Due to the rising global low-light infection rate and President Joe Biden’s economic agenda turbulence, investor sentiment fell on Monday. It stimulated the selling of stocks, stock futures, and oil while boosting sovereign bonds.
The European Stoxx 600 Index fell by more than 2%, while US futures fell by 1%. The MSCI Inc. Asia-Pacific stock market index should have its largest decline since March.
Treasury bonds led to the rise in global bonds, and the dollar began to rise on Friday.
New restrictions imposed in Europe to prevent the rapid spread of omicron have made investors uneasy. The rising number of cases led to the restoration of the blockade in the Netherlands, and the British Health Minister Sajid Javid refused to rule out more robust measures before Christmas.

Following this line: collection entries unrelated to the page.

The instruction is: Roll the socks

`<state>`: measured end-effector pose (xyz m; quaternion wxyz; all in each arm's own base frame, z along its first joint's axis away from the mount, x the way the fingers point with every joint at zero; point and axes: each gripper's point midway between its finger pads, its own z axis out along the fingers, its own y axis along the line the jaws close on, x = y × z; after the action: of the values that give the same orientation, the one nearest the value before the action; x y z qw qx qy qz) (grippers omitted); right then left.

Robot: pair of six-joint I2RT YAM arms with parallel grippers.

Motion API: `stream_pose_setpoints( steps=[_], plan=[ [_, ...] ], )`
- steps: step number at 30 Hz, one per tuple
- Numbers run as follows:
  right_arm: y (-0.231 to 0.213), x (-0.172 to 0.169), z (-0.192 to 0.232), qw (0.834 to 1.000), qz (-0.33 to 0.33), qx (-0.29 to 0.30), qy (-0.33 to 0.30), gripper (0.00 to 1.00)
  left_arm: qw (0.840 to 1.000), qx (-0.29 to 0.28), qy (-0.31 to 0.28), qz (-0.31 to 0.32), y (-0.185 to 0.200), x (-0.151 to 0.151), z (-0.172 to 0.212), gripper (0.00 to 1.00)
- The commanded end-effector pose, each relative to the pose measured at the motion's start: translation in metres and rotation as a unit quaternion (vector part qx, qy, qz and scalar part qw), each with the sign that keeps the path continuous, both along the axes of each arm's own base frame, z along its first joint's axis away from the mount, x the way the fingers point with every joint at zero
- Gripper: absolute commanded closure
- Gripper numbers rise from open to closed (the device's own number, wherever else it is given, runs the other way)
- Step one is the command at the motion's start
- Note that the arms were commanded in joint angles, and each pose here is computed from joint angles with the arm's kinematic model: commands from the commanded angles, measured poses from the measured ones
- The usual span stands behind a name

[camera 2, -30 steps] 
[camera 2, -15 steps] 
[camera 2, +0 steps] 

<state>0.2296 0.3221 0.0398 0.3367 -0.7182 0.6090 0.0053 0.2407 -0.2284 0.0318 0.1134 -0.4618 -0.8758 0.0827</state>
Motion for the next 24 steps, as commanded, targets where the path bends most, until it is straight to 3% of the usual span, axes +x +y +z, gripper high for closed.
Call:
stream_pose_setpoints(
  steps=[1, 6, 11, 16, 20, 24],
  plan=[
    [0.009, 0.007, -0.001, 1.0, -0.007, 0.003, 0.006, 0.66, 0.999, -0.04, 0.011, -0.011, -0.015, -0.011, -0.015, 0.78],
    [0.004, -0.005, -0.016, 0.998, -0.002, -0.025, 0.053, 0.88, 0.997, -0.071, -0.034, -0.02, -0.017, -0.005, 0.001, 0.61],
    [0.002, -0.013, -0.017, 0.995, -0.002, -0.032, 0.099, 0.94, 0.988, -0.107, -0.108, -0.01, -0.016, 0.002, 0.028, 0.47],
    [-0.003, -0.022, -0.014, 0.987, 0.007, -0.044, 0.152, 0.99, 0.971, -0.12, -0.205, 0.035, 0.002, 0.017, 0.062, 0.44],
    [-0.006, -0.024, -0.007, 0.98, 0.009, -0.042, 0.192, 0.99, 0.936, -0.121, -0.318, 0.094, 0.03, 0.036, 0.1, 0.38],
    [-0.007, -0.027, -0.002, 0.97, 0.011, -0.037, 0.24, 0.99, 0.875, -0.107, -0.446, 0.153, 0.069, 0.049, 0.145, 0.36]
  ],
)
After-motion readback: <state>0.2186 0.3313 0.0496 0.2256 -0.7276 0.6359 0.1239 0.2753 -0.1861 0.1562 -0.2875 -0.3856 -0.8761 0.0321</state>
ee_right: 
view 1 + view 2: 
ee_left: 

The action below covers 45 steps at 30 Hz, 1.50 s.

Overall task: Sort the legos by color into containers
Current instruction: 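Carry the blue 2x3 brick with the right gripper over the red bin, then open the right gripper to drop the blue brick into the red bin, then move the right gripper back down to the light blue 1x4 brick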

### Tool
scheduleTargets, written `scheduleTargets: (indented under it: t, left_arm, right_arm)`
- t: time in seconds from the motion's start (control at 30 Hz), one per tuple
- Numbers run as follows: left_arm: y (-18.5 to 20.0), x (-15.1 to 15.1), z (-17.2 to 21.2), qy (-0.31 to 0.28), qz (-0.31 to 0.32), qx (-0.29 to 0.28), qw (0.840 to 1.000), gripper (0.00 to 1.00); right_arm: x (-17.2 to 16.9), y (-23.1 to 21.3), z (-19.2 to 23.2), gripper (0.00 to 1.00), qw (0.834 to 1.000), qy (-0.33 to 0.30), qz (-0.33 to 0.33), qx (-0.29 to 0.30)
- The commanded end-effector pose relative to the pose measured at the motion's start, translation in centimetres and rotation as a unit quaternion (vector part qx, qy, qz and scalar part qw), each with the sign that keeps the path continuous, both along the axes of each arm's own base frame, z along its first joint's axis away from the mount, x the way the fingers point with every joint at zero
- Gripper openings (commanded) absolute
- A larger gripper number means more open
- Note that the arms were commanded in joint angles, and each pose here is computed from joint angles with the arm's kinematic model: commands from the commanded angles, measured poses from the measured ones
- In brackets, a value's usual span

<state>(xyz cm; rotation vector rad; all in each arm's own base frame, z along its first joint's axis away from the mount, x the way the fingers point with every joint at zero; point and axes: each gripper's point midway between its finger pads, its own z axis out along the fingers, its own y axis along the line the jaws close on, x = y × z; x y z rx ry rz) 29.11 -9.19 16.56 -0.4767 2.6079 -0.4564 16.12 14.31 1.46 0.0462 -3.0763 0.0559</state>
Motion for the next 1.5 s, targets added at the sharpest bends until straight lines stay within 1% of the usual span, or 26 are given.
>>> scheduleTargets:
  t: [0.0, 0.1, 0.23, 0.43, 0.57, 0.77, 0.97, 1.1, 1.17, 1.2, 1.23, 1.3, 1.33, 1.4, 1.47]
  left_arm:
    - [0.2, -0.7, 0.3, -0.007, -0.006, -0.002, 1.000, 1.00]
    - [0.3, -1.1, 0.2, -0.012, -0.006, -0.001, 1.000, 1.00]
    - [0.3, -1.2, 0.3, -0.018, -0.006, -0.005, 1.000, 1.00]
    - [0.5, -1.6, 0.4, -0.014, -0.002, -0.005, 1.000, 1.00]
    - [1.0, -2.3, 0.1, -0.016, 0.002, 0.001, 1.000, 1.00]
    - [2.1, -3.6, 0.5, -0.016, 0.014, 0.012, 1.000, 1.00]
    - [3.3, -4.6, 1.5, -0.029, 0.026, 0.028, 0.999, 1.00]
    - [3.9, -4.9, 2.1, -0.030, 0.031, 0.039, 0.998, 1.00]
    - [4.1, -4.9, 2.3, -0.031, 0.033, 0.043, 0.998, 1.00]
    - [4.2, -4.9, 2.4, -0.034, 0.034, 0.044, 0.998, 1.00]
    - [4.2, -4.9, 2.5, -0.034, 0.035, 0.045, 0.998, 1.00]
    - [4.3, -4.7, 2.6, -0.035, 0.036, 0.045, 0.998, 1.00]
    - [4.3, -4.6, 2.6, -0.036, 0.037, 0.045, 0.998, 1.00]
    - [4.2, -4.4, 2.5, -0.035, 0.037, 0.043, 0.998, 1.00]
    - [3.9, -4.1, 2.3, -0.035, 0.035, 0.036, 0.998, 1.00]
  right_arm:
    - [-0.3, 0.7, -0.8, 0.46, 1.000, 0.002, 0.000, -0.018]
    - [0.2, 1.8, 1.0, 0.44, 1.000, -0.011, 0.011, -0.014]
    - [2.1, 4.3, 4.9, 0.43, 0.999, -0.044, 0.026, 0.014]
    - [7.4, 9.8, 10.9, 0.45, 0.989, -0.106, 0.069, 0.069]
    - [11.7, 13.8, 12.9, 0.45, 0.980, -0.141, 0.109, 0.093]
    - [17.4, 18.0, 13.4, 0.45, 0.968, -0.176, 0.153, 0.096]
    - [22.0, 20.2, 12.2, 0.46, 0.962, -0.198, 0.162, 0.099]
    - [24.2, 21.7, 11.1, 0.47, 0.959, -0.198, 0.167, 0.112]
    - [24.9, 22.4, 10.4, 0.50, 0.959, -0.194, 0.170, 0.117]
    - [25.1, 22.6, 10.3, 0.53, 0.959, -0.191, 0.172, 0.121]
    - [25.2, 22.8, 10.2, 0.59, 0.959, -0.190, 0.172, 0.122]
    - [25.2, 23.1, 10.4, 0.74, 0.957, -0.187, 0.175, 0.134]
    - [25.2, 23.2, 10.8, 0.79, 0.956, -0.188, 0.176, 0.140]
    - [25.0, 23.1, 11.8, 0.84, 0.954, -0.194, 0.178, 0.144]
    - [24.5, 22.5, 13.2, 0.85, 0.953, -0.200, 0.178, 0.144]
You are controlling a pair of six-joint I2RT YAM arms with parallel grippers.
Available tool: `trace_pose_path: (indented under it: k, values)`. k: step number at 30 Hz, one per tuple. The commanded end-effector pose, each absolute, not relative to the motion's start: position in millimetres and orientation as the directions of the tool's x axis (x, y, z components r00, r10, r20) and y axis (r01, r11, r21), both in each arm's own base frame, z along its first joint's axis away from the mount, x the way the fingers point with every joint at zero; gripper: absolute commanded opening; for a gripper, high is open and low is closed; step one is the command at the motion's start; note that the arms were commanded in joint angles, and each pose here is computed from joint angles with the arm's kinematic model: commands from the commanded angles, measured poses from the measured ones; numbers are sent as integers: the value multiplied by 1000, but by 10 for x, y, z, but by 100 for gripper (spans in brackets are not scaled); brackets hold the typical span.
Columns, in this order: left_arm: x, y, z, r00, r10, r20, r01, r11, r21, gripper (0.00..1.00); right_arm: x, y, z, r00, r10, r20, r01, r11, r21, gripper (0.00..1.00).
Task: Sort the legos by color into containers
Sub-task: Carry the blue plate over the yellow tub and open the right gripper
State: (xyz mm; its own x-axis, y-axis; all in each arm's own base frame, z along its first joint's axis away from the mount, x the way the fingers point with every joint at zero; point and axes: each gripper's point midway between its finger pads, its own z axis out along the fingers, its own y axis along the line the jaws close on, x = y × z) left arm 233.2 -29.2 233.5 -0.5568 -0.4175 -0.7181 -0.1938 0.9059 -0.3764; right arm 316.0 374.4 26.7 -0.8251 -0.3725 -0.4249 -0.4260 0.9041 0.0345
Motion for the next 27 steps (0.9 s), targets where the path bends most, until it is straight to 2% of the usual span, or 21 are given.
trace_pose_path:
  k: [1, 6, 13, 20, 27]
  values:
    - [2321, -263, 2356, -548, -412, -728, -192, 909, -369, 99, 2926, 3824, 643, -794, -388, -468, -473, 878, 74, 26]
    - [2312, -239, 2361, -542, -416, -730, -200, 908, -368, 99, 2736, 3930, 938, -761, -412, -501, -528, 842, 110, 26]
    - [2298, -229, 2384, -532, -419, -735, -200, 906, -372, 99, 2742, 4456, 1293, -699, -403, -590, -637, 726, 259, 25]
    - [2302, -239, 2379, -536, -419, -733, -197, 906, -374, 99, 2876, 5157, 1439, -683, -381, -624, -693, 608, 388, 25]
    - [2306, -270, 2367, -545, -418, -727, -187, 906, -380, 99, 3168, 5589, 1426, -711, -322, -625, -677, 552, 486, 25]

The economic growth forecast in the United States leaves the Democrats almost no option to restore it.
Fearing that restricting liquidity in response to pressure would hurt demand, crude oil prices fell. After Turkish President Recep Tayyip Erdogan promised to continue to cut interest rates, commodity-related currencies underperformed, and the lira fell to record lows.
The market is struggling to cope with a series of uncertainties. At the same time, it is about to usher in a holiday where reduced trading volume may exacerbate volatility.
Global stock markets fell last week, partly because of the reduction in central bank stimulus measures as officials turn to combat inflation. Federal Reserve Governor Christopher Waller said that the faster end of the central bank’s bond purchase program allowed it to start raising interest rates as early as March.
In China, banks lowered their prime rate for one-year loans for the first time in 20 months, which is a crucial benchmark for borrowing costs. But this did not boost risk appetite.